私自身「よく考えられた問題だ」と感じ、時々、生徒への読解演習として取り上げている慶進高校の国語の入試過去問があります。本日もこちらを授業で扱いました。大問1と大問2で構成されていますが、そのどちらも、高校生になる生徒たちに「これから何を考えて学んでいくのか」を静かに問いかけてくる内容です。
大問1では、身近ないくつかの例を通して、道徳を「教え込むもの」とするのか、それとも「考え続けるもの」とするのかが問われています。私は、この問題を作成された先生方は、単に模範解答を書ける生徒ではなく、価値観の違いに向き合い、自分なりに判断しようとする姿勢を見ておられるのだろうと感じています。授業では、あえて結論を急がず、「なぜそう感じるのか」「立場が変わればどうか」と問い返しながら考えさせました。文章中にある「時間をかけて考え抜く手続き」とは、まさにその姿勢そのものだと思います。

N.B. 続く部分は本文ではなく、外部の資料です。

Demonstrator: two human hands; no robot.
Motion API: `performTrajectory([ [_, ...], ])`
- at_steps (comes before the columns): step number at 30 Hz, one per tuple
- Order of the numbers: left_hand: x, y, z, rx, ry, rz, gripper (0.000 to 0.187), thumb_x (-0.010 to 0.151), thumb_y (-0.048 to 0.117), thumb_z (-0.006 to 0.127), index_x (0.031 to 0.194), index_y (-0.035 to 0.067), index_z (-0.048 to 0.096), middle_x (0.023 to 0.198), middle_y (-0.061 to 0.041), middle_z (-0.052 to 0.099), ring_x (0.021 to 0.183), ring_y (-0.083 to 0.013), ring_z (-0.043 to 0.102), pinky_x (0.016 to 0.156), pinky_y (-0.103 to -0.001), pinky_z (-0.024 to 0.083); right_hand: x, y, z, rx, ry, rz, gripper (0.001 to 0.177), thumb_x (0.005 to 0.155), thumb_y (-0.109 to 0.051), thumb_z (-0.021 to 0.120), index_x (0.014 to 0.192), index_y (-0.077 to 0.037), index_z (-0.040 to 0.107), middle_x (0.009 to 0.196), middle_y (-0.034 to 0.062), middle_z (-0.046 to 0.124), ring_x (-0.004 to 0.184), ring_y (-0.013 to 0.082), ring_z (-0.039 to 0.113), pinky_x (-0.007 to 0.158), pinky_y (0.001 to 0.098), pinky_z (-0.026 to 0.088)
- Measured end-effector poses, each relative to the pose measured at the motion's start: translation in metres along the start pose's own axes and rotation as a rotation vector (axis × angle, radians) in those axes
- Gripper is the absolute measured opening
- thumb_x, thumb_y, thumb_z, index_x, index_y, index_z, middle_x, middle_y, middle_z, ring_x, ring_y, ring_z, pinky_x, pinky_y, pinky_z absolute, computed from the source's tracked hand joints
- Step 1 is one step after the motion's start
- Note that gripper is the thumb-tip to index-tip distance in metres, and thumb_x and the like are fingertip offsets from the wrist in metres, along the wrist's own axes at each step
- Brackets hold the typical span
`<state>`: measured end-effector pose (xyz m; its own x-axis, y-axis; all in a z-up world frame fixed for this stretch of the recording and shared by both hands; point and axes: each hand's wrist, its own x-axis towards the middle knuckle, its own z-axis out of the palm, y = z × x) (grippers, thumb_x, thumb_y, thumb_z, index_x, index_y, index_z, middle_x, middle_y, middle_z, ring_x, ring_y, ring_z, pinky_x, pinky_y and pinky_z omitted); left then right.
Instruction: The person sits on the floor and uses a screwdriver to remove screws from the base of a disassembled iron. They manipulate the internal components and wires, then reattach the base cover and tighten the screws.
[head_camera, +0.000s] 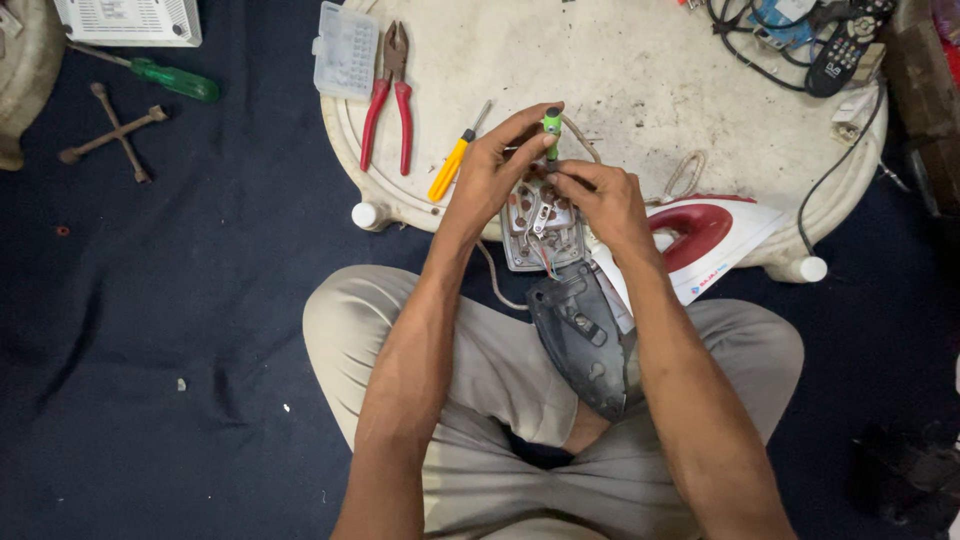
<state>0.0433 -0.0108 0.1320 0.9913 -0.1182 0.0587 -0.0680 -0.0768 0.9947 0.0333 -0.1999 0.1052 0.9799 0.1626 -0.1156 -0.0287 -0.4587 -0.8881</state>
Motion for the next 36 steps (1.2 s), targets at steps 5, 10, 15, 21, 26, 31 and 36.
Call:
performTrajectory([
  [5, 0.001, -0.001, 0.001, -0.002, -0.018, 0.015, 0.035, 0.103, 0.018, 0.067, 0.137, 0.010, 0.067, 0.115, 0.000, 0.076, 0.097, -0.0055, 0.065, 0.084, -0.024, 0.057, 0.002, 0.008, 0.003, 0.017, 0.016, -0.032, 0.022, 0.094, -0.024, 0.073, 0.112, -0.013, 0.077, 0.087, 0.0073, 0.078, 0.077, 0.0108, 0.072, 0.070, 0.0284, 0.055],
  [10, -0.002, 0.002, 0.003, 0.131, -0.033, 0.115, 0.036, 0.102, 0.015, 0.068, 0.137, 0.008, 0.066, 0.122, -0.006, 0.076, 0.106, -0.0104, 0.070, 0.092, -0.026, 0.057, 0.001, 0.013, 0.002, -0.059, 0.022, -0.052, 0.023, 0.094, -0.022, 0.072, 0.115, -0.013, 0.077, 0.092, 0.0096, 0.078, 0.082, 0.0174, 0.076, 0.073, 0.0309, 0.056],
  [15, -0.007, 0.007, 0.008, 0.150, -0.021, 0.186, 0.033, 0.100, 0.013, 0.070, 0.133, 0.007, 0.065, 0.127, -0.012, 0.073, 0.109, -0.0171, 0.073, 0.095, -0.030, 0.060, -0.003, 0.014, 0.002, -0.066, 0.025, -0.107, 0.022, 0.095, -0.019, 0.071, 0.114, -0.010, 0.076, 0.096, 0.0122, 0.078, 0.086, 0.0228, 0.078, 0.076, 0.0340, 0.058],
  [21, -0.018, 0.024, 0.014, 0.438, 0.018, 0.430, 0.038, 0.100, 0.009, 0.071, 0.136, 0.006, 0.059, 0.119, -0.017, 0.071, 0.110, -0.0347, 0.071, 0.093, -0.039, 0.057, -0.004, 0.011, -0.001, -0.049, 0.008, -0.177, 0.028, 0.093, -0.016, 0.070, 0.118, -0.003, 0.072, 0.099, 0.0194, 0.076, 0.092, 0.0298, 0.077, 0.079, 0.0383, 0.059],
  [26, -0.022, 0.043, 0.015, 0.490, -0.064, 0.497, 0.047, 0.098, 0.004, 0.068, 0.144, 0.004, 0.057, 0.117, -0.017, 0.070, 0.110, -0.0374, 0.068, 0.095, -0.042, 0.054, -0.003, 0.009, -0.002, -0.163, 0.001, -0.116, 0.026, 0.093, -0.016, 0.071, 0.115, -0.002, 0.072, 0.096, 0.0227, 0.075, 0.091, 0.0362, 0.075, 0.077, 0.0416, 0.057],
  [31, -0.024, 0.051, 0.019, 0.449, -0.028, 0.479, 0.034, 0.100, 0.008, 0.069, 0.134, 0.008, 0.063, 0.121, -0.015, 0.070, 0.108, -0.0340, 0.070, 0.095, -0.040, 0.056, -0.005, 0.006, -0.004, -0.120, -0.004, -0.108, 0.025, 0.092, -0.017, 0.071, 0.113, -0.003, 0.073, 0.097, 0.0210, 0.076, 0.091, 0.0340, 0.076, 0.077, 0.0404, 0.057],
  [36, -0.027, 0.050, 0.023, 0.594, 0.096, 0.345, 0.029, 0.094, 0.015, 0.076, 0.120, 0.006, 0.068, 0.103, -0.014, 0.069, 0.096, -0.0340, 0.070, 0.083, -0.041, 0.056, -0.005, 0.003, -0.004, -0.071, -0.012, -0.111, 0.026, 0.089, -0.016, 0.073, 0.112, -0.004, 0.074, 0.096, 0.0186, 0.076, 0.090, 0.0304, 0.077, 0.077, 0.0384, 0.057],
])
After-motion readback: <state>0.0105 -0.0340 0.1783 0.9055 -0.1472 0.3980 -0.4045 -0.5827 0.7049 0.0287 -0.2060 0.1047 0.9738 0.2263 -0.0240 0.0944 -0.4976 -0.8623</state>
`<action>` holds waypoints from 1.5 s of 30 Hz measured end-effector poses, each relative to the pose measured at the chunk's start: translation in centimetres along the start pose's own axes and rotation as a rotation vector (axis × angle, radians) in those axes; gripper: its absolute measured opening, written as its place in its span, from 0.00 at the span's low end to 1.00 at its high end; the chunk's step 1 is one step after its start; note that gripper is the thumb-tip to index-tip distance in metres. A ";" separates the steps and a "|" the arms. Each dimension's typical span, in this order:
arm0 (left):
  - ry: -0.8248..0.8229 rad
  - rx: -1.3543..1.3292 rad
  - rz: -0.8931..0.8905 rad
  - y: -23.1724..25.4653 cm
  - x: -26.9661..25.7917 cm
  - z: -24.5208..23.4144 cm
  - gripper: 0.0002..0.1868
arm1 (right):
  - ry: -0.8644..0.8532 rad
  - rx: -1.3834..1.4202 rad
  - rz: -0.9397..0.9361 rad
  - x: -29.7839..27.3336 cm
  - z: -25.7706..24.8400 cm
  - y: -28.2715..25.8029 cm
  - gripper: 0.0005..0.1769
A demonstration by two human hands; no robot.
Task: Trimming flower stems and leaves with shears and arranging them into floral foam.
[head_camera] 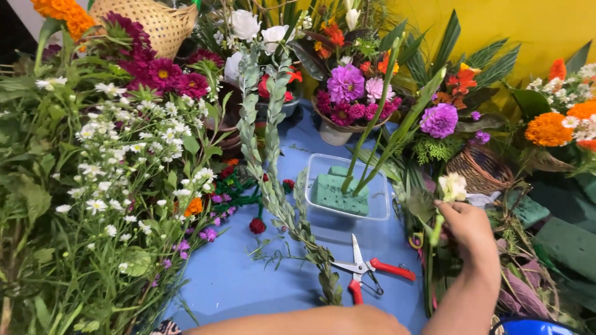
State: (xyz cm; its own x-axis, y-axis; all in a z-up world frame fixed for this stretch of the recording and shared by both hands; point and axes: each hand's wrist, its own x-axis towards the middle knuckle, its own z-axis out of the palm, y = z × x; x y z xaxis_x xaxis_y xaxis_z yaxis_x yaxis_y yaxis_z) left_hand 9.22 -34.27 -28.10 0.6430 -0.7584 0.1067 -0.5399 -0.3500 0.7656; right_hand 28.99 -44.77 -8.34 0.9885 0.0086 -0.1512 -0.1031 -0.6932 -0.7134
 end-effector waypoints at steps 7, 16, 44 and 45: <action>0.246 0.284 -0.129 17.4 -9.7 -19.7 0.12 | -0.102 0.351 -0.176 -5.6 -3.2 -3.1 0.13; 0.857 0.263 -0.150 16.1 -11.4 -23.7 0.16 | -0.296 0.726 -0.664 -4.8 -0.6 -3.6 0.15; 1.334 0.086 -0.215 13.3 -11.1 -25.3 0.17 | -0.555 0.582 -0.801 -11.5 6.3 -11.2 0.29; 1.334 0.030 -0.191 13.7 -11.0 -25.3 0.15 | -0.502 0.471 -0.852 -11.7 6.6 -11.2 0.19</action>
State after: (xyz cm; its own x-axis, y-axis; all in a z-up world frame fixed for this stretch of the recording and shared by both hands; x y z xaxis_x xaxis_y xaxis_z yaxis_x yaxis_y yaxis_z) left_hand 8.50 -16.76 -2.78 0.7335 0.4068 0.5446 -0.3834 -0.4139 0.8256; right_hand 17.85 -32.34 -3.13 0.6091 0.7212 0.3301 0.4548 0.0234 -0.8903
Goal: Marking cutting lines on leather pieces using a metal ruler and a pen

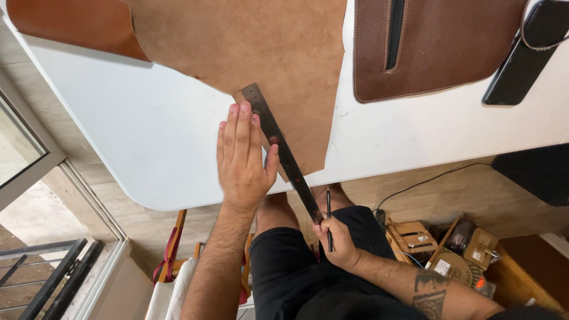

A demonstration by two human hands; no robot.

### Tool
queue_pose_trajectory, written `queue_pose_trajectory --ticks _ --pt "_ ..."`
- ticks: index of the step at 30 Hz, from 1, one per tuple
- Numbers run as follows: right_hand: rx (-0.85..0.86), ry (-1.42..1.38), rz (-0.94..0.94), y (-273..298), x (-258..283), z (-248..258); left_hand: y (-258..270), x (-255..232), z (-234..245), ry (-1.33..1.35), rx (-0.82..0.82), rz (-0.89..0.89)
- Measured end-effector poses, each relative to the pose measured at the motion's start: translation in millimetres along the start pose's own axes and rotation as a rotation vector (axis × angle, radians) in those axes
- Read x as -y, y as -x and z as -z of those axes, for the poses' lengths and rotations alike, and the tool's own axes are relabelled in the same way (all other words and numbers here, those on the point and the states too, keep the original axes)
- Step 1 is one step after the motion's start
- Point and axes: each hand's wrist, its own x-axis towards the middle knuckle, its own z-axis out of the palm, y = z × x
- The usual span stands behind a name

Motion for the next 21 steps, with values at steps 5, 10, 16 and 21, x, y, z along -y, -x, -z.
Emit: queue_pose_trajectory --ticks 5,10,16,21 --pt "0.002 -0.007 0.022 -5.3 3.7 3.8 0.1 0.2 -1.3 -0.001 -0.037 -0.010" --pt "-0.001 0.041 0.023 -5.7 -2.1 4.8 0.0 0.3 -1.5 -0.013 -0.018 0.000" --pt "-0.009 0.086 -0.004 -7.5 -2.3 8.4 -0.2 -0.2 -1.7 -0.031 -0.025 -0.004" --pt "0.001 0.070 -0.005 -8.4 -1.1 8.2 0.8 0.4 -2.3 -0.023 -0.009 0.000"
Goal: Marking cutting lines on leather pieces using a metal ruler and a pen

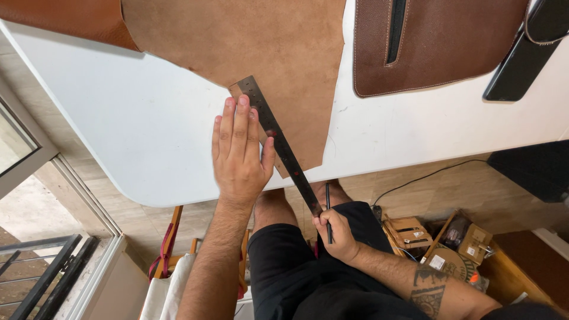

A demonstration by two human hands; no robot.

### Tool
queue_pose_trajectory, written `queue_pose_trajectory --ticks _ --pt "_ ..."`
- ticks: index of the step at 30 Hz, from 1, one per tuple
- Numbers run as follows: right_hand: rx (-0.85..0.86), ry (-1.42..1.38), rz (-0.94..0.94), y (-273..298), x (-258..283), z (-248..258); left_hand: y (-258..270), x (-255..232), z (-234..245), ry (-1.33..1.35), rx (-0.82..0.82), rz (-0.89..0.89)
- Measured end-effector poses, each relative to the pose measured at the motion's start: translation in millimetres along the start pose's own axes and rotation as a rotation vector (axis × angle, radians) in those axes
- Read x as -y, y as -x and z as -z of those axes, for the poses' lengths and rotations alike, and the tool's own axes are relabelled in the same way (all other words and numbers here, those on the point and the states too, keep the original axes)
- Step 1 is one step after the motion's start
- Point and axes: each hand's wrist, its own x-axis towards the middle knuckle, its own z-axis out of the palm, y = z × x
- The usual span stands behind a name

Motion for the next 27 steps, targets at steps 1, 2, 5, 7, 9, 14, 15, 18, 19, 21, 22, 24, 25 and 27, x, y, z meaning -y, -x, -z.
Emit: queue_pose_trajectory --ticks 1,2,5,7,9,14,15,18,19,21,22,24,25,27 --pt "-0.002 0.001 0.000 0 1 0 0 0 0 -0.006 0.002 -0.001" --pt "-0.002 0.001 -0.001 -2 2 1 0 0 0 -0.005 0.003 -0.001" --pt "0.015 -0.001 -0.020 -4 3 2 0 1 -5 -0.023 0.007 -0.004" --pt "-0.051 -0.053 0.009 -6 0 1 0 4 -15 -0.040 -0.152 -0.043" --pt "-0.045 -0.056 0.004 -8 3 -1 0 4 -16 -0.049 -0.149 -0.043" --pt "-0.004 -0.061 -0.017 3 -10 -3 0 4 -16 -0.064 -0.144 -0.041" --pt "-0.006 -0.070 -0.010 2 -9 -3 0 4 -16 -0.058 -0.146 -0.040" --pt "-0.016 -0.088 -0.007 5 -13 -4 0 4 -16 -0.054 -0.148 -0.042" --pt "-0.021 -0.098 -0.009 5 -16 -5 0 4 -16 -0.059 -0.150 -0.042" --pt "-0.020 -0.091 -0.008 2 -14 -3 -1 4 -16 -0.059 -0.151 -0.042" --pt "-0.021 -0.082 -0.007 1 -13 -2 0 4 -16 -0.058 -0.153 -0.041" --pt "-0.016 -0.078 -0.008 4 -18 -1 0 4 -16 -0.060 -0.153 -0.043" --pt "-0.012 -0.074 -0.008 5 -20 -1 0 4 -17 -0.061 -0.153 -0.044" --pt "-0.014 -0.076 -0.007 -1 -12 0 0 4 -17 -0.058 -0.153 -0.043"
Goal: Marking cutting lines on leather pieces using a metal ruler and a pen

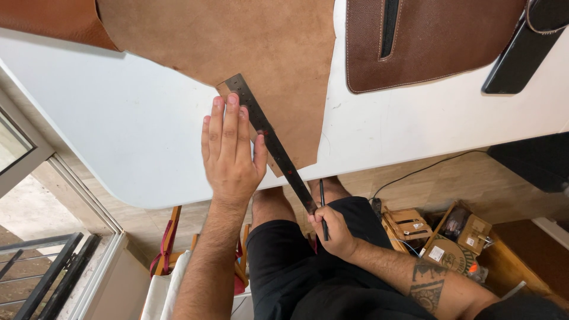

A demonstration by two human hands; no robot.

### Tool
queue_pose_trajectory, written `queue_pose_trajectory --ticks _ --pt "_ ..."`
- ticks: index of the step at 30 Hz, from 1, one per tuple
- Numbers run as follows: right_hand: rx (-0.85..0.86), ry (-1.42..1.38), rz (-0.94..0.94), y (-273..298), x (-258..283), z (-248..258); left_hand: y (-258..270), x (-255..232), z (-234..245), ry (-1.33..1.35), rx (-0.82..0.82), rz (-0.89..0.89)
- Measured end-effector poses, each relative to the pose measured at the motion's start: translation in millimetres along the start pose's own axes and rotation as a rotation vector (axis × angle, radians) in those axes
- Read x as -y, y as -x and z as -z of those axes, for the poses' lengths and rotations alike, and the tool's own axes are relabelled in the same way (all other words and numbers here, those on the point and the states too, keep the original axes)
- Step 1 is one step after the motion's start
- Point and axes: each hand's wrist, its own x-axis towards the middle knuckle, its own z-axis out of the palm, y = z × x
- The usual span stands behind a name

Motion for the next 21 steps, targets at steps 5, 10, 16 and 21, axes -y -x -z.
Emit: queue_pose_trajectory --ticks 5,10,16,21 --pt "-0.007 0.006 0.001 -0.4 3.3 0.3 -0.3 -0.9 1.0 -0.003 -0.006 -0.006" --pt "-0.001 0.028 0.002 -1.6 4.4 1.6 -1.1 0.1 0.1 -0.004 -0.019 -0.009" --pt "0.005 0.024 -0.018 0.3 1.7 1.5 -0.6 -0.3 0.0 0.004 -0.030 -0.012" --pt "0.012 0.027 -0.023 1.8 -2.5 2.3 0.5 0.1 -0.6 0.016 -0.035 -0.009"
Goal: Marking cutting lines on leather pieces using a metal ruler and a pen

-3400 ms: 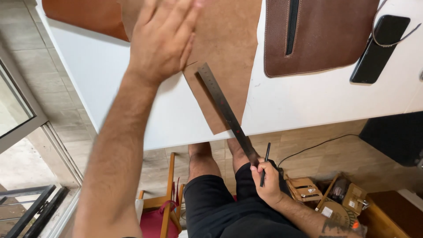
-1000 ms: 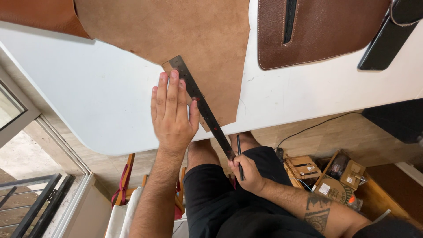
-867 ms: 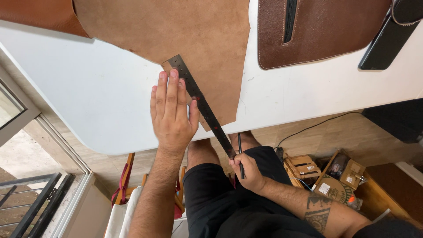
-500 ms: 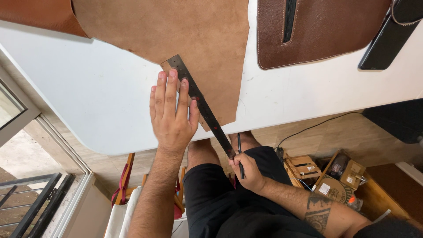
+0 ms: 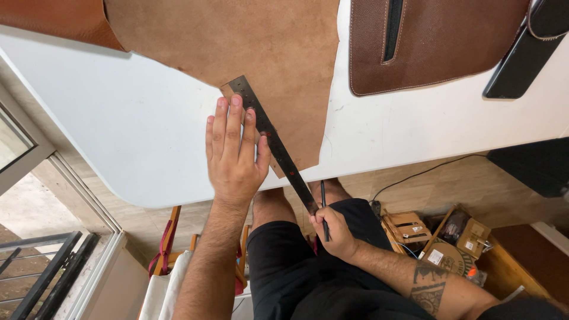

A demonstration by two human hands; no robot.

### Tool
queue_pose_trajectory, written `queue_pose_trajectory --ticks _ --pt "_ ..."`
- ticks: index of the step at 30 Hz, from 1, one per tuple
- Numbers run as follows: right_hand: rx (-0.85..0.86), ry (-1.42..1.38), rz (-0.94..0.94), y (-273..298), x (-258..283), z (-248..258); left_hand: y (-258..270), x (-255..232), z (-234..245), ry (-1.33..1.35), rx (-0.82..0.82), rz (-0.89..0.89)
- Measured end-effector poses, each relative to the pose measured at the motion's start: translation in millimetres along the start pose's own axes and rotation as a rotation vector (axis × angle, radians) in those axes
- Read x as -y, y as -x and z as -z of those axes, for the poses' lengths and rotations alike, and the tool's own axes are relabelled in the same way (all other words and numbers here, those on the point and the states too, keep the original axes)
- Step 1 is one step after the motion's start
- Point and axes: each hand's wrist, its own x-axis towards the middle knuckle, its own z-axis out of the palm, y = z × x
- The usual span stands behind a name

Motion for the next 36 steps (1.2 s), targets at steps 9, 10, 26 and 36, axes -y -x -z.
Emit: queue_pose_trajectory --ticks 9,10,26,36 --pt "-0.002 0.002 -0.007 -5 5 1 0 0 0 -0.010 0.010 -0.005" --pt "-0.003 0.002 -0.009 -5 5 0 0 0 0 -0.013 0.014 -0.006" --pt "-0.013 0.261 0.593 -32 54 61 -2 0 0 -0.021 -0.013 -0.013" --pt "-0.190 0.143 0.763 -89 73 35 -3 0 -2 -0.024 -0.032 -0.017"
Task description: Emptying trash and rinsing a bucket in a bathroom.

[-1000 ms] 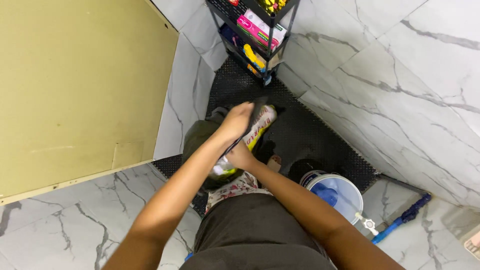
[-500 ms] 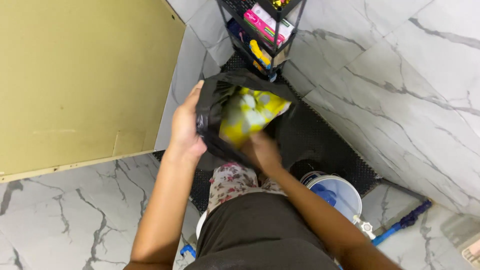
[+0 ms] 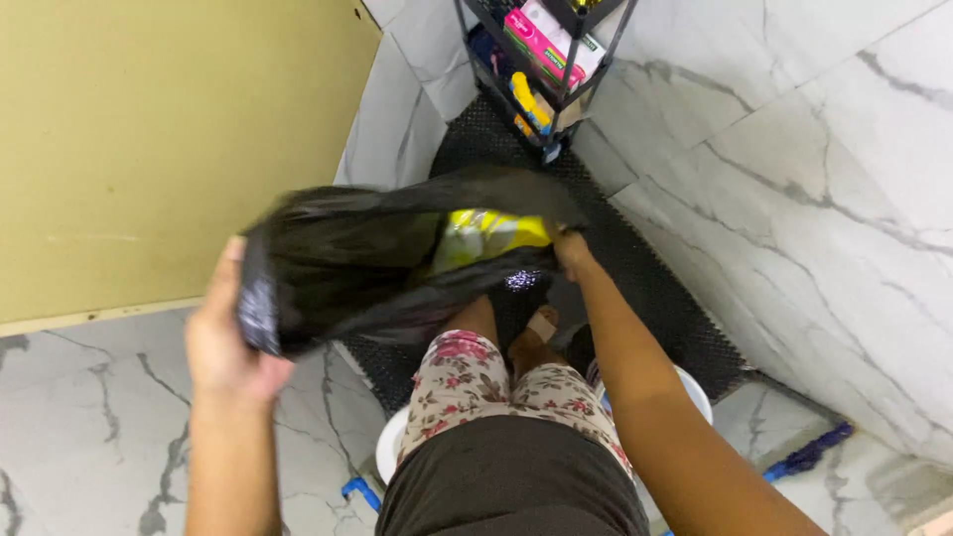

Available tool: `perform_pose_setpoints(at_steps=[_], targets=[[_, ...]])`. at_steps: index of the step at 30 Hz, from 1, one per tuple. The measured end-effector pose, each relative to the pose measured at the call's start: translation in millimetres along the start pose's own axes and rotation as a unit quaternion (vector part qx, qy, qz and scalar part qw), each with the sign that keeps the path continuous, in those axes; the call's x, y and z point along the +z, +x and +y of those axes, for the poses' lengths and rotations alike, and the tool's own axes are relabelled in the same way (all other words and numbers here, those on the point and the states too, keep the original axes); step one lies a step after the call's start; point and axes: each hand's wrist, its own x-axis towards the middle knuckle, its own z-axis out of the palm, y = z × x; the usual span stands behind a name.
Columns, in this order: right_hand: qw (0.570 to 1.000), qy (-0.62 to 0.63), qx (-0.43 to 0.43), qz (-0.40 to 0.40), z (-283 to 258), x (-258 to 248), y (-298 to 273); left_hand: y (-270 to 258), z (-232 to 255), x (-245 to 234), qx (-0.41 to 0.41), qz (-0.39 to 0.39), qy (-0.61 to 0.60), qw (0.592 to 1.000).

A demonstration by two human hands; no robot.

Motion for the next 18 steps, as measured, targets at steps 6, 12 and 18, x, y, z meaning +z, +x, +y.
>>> perform_pose_setpoints(at_steps=[6, 12, 18], targets=[[0.927, -0.204, -0.315, -0.003, 15.2, 56.8, -72.2, 78.2, 0.9, -156.2, 0.088, 0.074, 0.167, 0.979], [0.739, -0.269, -0.612, 0.083, 18.7, 70.0, -119.6, 196.0, -114.5, -296.7, 0.127, 0.133, 0.525, 0.831], [0.826, -0.252, -0.504, 0.020, -60.2, 151.0, -103.1, 289.9, -184.1, -321.3, 0.162, 0.160, 0.530, 0.817]])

大問2は、「なぜ古典を学ぶのか」という、高校国語の根幹に関わる問いでした。古文や漢文は遠い存在に見えがちですが、今の日本語がどのように形づくられてきたのかを知る手がかりでもあります。授業では、文体の違いを確かめながら、古典が単なる暗記科目ではなく、日本の国民性を形づくる上でも大切なものであることを伝えました。言葉の背景を知ることで、ものの考え方も少し広がります。
入試問題は、その学校からのメッセージです。「正解のある問い」だけでなく、「簡単に答えの出ない問い」に向き合える生徒を求めているようにも感じます。その入口として、今回の問題が作成され、これから高校生になる生徒たちに読ませているのだろうと感じました。受験生の皆さんには、点数だけでなく、こうした問いそのものからも何かを受け取ってほしいと思いますし、私自身も、単に受験的なテクニックだけではなく、そうした視野の広い考え方を育てる授業を、今後も意識していきたいと考えています。